LAURA ASHLEY (ALY) | ||||
---|---|---|---|---|
ORD PRICE: | 26p | MARKET VALUE: | £194m | |
TOUCH: | 25-26p | 12-MONTH HIGH/LOW: | 28p | 21p |
DIVIDEND YIELD: | 9.6% | FWD PE Ratio: | 13 | |
NET ASSET VALUE: | 7p | NET CASH: | £17.8m |
Year to 26 Jan | Turnover (£m) | Pre-tax profit (£m) | Earnings per share (p) | Dividend per share (p)* |
---|---|---|---|---|
2010 | 268 | 11.0 | 0.80 | 1.0 |
2011 | 285 | 24.1 | 2.65 | 1.5 |
2012 | 286 | 18.4 | 1.79 | 2.0 |
2013 | 299 | 20.1 | 2.02 | 2.0 |
2014** | - | 20.0 | 2.04 | 2.5 |
% change | na | - | +1 | na |
Normal market size: 10,000 Matched bargain trading Beta: 0.46 *Dividends declared in 2014 to date, including bonus dividends **Cantor Fitzgerald forecasts, no forecasts available for dividend and turnover |
The yield is another concern. Currently pushing an eye-watering 10 per cent, it's the most generous in the sector. But such a high payout makes us uncomfortable. Should poor trading persist - pre-tax profit declined 11 per cent at the half year stage and is likely to be flat or slightly lower for the full year - the dividend will be unsupported by earnings. In fact, dividends declared and paid out so far this financial year of 2.5p a share are already unsupported by earnings forecasts for the year of 2.04p a share.

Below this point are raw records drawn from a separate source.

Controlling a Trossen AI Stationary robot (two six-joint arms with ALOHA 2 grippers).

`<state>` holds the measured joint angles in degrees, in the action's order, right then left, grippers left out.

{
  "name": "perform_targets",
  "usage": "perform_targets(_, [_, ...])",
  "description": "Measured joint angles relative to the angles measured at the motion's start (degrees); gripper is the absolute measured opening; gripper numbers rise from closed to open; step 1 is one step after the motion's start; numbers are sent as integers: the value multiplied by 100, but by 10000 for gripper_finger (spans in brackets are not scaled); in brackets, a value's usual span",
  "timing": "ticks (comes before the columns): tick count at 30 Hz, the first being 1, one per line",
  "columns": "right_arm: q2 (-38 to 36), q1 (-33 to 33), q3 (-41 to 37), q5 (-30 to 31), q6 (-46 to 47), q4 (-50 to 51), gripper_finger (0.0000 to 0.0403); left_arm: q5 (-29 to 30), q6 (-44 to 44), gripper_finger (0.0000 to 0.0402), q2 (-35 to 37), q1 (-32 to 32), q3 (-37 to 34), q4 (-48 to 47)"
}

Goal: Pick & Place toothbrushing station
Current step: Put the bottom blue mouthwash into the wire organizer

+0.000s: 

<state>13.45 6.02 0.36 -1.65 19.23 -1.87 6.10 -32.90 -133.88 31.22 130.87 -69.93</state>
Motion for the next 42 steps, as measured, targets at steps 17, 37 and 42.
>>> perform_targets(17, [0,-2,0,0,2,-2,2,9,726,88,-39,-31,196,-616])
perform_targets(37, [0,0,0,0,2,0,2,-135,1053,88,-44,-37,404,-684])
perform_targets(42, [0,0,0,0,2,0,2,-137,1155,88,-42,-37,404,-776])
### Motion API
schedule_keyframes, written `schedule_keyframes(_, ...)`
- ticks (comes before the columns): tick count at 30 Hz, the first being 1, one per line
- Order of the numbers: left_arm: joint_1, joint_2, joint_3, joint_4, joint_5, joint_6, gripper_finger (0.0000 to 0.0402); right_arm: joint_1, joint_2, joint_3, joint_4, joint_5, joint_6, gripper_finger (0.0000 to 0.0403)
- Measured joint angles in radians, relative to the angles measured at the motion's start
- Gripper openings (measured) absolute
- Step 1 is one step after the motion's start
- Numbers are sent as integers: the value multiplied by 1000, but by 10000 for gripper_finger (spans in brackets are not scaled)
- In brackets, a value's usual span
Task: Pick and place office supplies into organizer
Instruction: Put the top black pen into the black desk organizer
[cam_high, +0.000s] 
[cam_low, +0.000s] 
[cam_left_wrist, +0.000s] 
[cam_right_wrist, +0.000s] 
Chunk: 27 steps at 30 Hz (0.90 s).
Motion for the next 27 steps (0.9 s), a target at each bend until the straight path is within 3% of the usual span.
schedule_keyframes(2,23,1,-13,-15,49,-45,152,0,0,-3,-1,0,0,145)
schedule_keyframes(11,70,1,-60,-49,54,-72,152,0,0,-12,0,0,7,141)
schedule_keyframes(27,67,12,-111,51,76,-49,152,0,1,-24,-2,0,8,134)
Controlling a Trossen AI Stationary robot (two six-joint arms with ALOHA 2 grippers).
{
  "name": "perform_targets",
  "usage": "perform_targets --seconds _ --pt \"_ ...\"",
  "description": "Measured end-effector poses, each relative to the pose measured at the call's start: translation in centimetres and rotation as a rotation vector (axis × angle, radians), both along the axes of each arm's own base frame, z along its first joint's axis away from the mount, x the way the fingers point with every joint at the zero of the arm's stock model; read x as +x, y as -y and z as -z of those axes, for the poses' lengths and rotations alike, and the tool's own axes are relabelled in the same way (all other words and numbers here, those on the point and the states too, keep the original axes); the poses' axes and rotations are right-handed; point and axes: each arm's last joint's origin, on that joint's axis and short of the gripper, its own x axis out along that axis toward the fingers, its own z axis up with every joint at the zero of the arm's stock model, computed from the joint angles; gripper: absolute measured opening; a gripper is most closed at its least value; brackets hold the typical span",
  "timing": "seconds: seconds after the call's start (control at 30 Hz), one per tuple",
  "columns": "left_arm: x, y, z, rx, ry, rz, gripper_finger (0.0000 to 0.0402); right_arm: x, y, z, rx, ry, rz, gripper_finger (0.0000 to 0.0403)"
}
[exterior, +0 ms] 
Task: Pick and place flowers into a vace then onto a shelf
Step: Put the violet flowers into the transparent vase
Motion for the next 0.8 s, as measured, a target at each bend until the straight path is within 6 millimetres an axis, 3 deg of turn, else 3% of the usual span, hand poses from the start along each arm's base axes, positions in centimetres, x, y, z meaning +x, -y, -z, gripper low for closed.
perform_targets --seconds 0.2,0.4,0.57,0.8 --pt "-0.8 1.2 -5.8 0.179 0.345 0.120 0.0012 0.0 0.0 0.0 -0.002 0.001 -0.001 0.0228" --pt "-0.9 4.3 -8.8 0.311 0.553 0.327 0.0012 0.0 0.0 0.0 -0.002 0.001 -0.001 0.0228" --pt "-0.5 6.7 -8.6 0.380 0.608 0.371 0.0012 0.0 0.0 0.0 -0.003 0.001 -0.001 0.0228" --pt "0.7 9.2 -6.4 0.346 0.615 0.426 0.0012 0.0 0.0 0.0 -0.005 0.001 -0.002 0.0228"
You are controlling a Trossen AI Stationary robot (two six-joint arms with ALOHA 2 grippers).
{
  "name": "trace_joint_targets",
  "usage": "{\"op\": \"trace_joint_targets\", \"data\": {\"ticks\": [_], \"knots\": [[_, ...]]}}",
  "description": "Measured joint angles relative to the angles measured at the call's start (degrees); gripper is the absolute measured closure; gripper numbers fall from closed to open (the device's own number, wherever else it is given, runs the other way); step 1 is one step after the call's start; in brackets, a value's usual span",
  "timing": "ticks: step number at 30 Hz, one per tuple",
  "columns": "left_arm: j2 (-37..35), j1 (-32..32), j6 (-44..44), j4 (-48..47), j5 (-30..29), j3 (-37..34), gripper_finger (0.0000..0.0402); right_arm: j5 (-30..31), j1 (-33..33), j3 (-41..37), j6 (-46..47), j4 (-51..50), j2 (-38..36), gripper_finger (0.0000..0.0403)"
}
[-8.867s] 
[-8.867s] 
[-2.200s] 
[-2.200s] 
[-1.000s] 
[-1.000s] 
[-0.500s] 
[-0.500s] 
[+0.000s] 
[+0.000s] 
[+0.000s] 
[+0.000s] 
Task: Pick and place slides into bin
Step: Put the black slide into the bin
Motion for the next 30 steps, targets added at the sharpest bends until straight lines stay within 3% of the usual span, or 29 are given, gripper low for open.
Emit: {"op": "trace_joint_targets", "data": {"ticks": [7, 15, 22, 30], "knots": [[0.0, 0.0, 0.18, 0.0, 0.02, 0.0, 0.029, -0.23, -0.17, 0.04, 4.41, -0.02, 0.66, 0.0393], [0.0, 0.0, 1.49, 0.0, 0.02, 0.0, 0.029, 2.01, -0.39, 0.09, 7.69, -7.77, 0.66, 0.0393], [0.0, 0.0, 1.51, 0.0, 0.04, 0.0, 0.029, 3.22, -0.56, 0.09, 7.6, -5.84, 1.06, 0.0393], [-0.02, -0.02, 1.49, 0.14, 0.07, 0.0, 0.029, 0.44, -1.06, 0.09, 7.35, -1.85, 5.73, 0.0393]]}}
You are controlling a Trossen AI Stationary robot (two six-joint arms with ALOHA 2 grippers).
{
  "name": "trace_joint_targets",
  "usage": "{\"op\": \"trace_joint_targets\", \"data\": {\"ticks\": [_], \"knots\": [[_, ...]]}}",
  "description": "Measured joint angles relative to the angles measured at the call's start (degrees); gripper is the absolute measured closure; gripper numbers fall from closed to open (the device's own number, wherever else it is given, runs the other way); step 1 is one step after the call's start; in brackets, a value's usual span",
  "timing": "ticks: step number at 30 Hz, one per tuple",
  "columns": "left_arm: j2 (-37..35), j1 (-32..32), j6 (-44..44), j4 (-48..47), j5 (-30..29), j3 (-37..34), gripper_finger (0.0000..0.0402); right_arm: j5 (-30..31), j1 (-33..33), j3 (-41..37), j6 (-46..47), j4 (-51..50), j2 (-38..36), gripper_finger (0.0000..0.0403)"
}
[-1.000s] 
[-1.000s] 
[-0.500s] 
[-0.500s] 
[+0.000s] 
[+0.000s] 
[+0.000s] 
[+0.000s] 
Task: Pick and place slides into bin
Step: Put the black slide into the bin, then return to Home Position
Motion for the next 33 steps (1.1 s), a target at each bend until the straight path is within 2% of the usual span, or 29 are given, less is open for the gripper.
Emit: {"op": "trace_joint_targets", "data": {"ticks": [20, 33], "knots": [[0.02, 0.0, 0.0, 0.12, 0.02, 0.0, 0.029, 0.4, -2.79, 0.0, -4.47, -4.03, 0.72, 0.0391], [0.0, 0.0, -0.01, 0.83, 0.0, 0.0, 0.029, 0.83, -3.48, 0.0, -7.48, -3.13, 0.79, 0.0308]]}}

True, there’s the net cash pile of £17.8m and proceeds from the Moss Bros disposal would have generated some £8m. But that money should be diverted towards investing in the brand and the product offering, rather than keeping shareholders appeased. After all, Laura Ashley’s image has faded significantly since its peak in the 1990s. The bonus dividend paid in February felt particularly disconcerting as the aim was to "show appreciation to the shareholders for their continued support,” which to us suggests management is doing everything it can to keep investors happy in the absence of any foreseeable growth. Finally, we have yet to see a clear strategy to stem falling sales and refresh the brand. The shares are trading on a bargain 13 times forward earnings, but for good reason.